Italian Food (5)
English

Italian Food (5)

by

food

Welcome to the first part of my mini-series on Tuscan food.

For information on what DOP and IGP mean, go to the bottom of the post.

Crostini Neri

This is a famous starter. It consists of a thick slice of Tuscan bread (Pane Toscano DOP)—a type of bread without salt—covered with liver paté (paté di fegatini). The paté is made with liver (chicken or veal), onions, anchovies, broth, desalted capers, white wine, olive oil, butter and salt. The slice of bread is either lightly dipped in the broth or toasted.
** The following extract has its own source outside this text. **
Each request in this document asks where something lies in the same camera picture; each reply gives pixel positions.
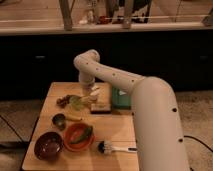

Here’s a fun fact. The Italian adjective sciocco means stupid and silly, but also bland. Pane Toscano is also called pane sciocco in reference to the bland taste resulting from the lack of salt.

Panzanella

This is a fresh summer salad made with stale bread (pane raffermo), ripe tomatoes, onions, cucumbers, basil leaves, olive oil, wine vinegar, salt and water (to soak the bread).

Panigacci (or Panigazzi)

This is a flat, round, unleavened bread that is cooked in a terracotta pan. It’s also made in Liguria.

The Cheeses

Tuscany is highly specialised in one type of cheese—pecorino. If you’re lucky and look in the right places, you may find special versions with extra ingredients, such as truffles, walnuts or black peppercorns. Be careful, they can cost up to 50 dollars a kilo. Pecorino Toscano (DOP) is the official name of a type of pecorino.

Cured Meats

  • Finocchiona IGP

Finocchiona literally means large female fennel and is a type of salami seasoned with wild fennel seeds—hence the name—red wine and garlic. The locals are really proud of this product, so be careful.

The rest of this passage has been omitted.